◆ What you have to do:
Extract exactly and only the lines from the one containing "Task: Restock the" through the end of the entries below. Pictures should not appear in the copy.

◆ Input data:

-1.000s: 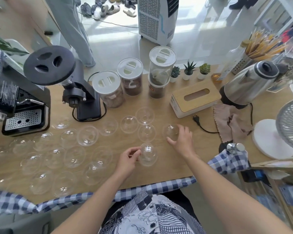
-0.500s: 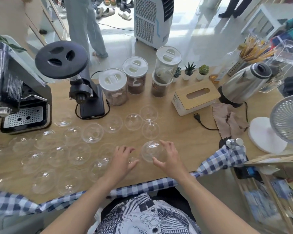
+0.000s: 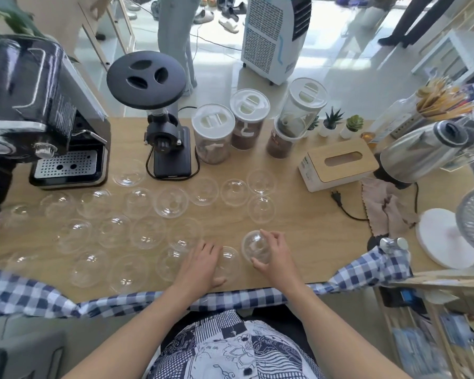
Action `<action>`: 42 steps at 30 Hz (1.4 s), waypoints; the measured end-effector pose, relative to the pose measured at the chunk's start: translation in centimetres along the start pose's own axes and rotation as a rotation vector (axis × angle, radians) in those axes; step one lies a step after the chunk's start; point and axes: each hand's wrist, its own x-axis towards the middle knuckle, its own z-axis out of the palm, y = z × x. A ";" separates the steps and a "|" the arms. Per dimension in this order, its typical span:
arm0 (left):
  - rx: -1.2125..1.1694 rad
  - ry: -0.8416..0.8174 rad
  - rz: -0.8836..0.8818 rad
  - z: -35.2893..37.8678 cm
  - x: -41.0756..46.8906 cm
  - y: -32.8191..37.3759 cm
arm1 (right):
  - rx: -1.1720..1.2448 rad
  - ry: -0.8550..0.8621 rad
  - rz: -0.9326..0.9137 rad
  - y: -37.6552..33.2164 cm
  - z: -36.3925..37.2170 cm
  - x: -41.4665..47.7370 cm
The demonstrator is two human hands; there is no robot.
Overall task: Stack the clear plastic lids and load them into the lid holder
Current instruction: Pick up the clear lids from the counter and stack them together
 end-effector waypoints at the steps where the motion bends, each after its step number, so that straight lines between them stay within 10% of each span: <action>1: -0.025 0.010 -0.005 -0.1 0.0 0.1 | -0.001 -0.002 0.001 0.0 0.1 0.0; 18: -0.425 0.178 -0.099 -2.7 2.6 2.7 | 0.076 0.120 -0.067 -1.4 -3.9 3.6; 42: -0.255 0.041 -0.136 -1.4 6.6 3.5 | -0.065 -0.077 -0.050 -1.2 -5.6 10.6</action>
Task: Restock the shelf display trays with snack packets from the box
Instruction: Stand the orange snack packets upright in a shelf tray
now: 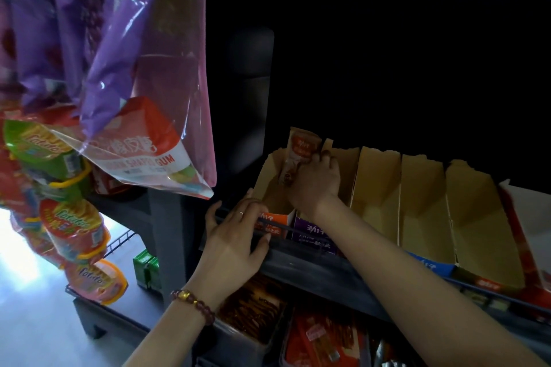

◆ Result:
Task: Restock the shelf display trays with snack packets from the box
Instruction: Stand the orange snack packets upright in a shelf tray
now: 

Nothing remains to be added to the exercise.